Requirement >>
Return the data below exactly, stopping after the line with "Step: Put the".

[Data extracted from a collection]
== Segment start ==
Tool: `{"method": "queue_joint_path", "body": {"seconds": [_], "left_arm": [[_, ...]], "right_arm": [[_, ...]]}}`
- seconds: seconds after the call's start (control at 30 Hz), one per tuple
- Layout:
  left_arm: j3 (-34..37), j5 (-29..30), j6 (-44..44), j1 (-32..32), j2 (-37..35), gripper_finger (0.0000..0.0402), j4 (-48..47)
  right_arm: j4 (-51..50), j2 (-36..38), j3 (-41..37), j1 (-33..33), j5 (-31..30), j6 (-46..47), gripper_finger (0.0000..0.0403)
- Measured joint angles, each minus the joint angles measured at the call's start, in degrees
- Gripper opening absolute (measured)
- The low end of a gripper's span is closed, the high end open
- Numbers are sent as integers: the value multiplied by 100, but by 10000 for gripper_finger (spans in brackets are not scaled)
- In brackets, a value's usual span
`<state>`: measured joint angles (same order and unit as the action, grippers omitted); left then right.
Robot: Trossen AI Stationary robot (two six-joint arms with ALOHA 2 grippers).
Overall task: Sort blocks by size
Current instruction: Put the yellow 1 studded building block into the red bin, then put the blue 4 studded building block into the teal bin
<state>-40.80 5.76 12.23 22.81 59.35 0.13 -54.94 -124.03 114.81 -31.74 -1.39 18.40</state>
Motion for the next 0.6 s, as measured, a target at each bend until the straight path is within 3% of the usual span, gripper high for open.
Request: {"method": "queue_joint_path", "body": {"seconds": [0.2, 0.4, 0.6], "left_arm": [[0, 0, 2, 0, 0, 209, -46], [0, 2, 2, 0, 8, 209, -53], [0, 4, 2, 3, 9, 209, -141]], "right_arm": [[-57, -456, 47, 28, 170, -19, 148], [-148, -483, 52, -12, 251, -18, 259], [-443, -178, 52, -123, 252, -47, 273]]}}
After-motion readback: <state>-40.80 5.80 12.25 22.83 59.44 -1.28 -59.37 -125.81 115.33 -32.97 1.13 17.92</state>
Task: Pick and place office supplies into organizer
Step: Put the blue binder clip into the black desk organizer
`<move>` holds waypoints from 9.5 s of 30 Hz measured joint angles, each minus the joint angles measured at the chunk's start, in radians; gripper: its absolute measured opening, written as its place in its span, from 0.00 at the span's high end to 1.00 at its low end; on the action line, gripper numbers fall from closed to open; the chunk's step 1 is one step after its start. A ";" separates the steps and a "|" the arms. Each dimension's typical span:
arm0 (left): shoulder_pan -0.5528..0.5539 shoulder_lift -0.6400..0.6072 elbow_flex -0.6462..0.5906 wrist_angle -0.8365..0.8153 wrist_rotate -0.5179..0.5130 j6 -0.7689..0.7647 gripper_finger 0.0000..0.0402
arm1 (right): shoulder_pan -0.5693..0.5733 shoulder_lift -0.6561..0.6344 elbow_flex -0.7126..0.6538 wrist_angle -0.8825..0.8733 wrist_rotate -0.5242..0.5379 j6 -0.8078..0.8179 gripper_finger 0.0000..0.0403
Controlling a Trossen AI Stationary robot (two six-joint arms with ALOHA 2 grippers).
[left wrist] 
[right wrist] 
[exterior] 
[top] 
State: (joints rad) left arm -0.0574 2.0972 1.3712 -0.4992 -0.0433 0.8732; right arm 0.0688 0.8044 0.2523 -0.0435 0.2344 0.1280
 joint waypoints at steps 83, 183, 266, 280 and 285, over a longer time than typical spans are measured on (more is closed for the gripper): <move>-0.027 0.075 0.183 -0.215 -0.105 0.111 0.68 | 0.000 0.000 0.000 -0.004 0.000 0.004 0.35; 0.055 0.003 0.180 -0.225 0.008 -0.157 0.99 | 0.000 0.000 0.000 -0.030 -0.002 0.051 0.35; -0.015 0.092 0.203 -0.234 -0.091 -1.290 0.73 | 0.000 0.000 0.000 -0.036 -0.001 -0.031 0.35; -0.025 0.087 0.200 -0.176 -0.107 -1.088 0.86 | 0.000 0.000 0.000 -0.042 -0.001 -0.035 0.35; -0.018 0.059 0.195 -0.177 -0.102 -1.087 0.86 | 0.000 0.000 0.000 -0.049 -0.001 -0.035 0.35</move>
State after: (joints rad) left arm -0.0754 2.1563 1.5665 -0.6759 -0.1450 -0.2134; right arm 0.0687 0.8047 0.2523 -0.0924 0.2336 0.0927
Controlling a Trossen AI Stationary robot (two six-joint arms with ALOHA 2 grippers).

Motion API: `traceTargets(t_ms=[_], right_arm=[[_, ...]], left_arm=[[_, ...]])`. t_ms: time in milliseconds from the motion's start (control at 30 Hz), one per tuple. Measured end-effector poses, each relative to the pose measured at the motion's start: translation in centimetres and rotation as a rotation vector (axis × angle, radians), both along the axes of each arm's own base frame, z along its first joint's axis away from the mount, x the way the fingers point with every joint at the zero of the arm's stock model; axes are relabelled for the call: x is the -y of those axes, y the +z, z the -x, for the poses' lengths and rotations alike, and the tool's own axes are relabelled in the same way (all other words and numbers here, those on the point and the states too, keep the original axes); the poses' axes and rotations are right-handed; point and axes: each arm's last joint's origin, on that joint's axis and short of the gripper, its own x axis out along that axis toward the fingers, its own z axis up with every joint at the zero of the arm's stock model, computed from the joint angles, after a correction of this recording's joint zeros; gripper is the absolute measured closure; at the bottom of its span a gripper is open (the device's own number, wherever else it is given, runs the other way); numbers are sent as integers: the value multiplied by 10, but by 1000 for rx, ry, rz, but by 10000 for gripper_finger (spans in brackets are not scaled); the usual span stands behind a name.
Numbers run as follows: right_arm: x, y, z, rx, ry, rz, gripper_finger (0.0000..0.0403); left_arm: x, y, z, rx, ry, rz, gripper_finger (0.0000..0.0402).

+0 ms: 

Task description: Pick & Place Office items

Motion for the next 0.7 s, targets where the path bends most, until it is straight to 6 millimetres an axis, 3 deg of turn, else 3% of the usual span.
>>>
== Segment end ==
Answer section >>
Tool: `{"method": "queue_joint_path", "body": {"seconds": [_], "left_arm": [[_, ...]], "right_arm": [[_, ...]]}}`
- seconds: seconds after the call's start (control at 30 Hz), one per tuple
- Layout:
  left_arm: j3 (-34..37), j5 (-29..30), j6 (-44..44), j1 (-32..32), j2 (-37..35), gripper_finger (0.0000..0.0402), j4 (-48..47)
  right_arm: j4 (-51..50), j2 (-36..38), j3 (-41..37), j1 (-33..33), j5 (-31..30), j6 (-46..47), gripper_finger (0.0000..0.0403)
- Measured joint angles, each minus the joint angles measured at the call's start, in degrees
- Gripper opening absolute (measured)
- The low end of a gripper's span is closed, the high end open
- Numbers are sent as integers: the value multiplied by 100, but by 10000 for gripper_finger (spans in brackets are not scaled)
- In brackets, a value's usual span
`<state>`: measured joint angles (same order and unit as the action, grippers omitted); left then right.
Robot: Trossen AI Stationary robot (two six-joint arms with ALOHA 2 grippers).
Overall task: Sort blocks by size
Current instruction: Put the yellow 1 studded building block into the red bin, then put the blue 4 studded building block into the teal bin
<state>-40.80 5.76 12.23 22.81 59.35 0.13 -54.94 -124.03 114.81 -31.74 -1.39 18.40</state>
Motion for the next 0.6 s, as measured, a target at each bend until the straight path is within 3% of the usual span, gripper high for open.
Request: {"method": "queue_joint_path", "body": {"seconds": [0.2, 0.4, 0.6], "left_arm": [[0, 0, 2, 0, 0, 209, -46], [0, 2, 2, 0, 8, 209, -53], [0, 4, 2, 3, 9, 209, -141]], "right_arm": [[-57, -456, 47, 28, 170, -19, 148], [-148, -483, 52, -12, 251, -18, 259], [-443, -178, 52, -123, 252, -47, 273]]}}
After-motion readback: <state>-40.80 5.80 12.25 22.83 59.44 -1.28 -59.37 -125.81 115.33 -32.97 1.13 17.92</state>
Task: Pick and place office supplies into organizer
Step: Put the blue binder clip into the black desk organizer

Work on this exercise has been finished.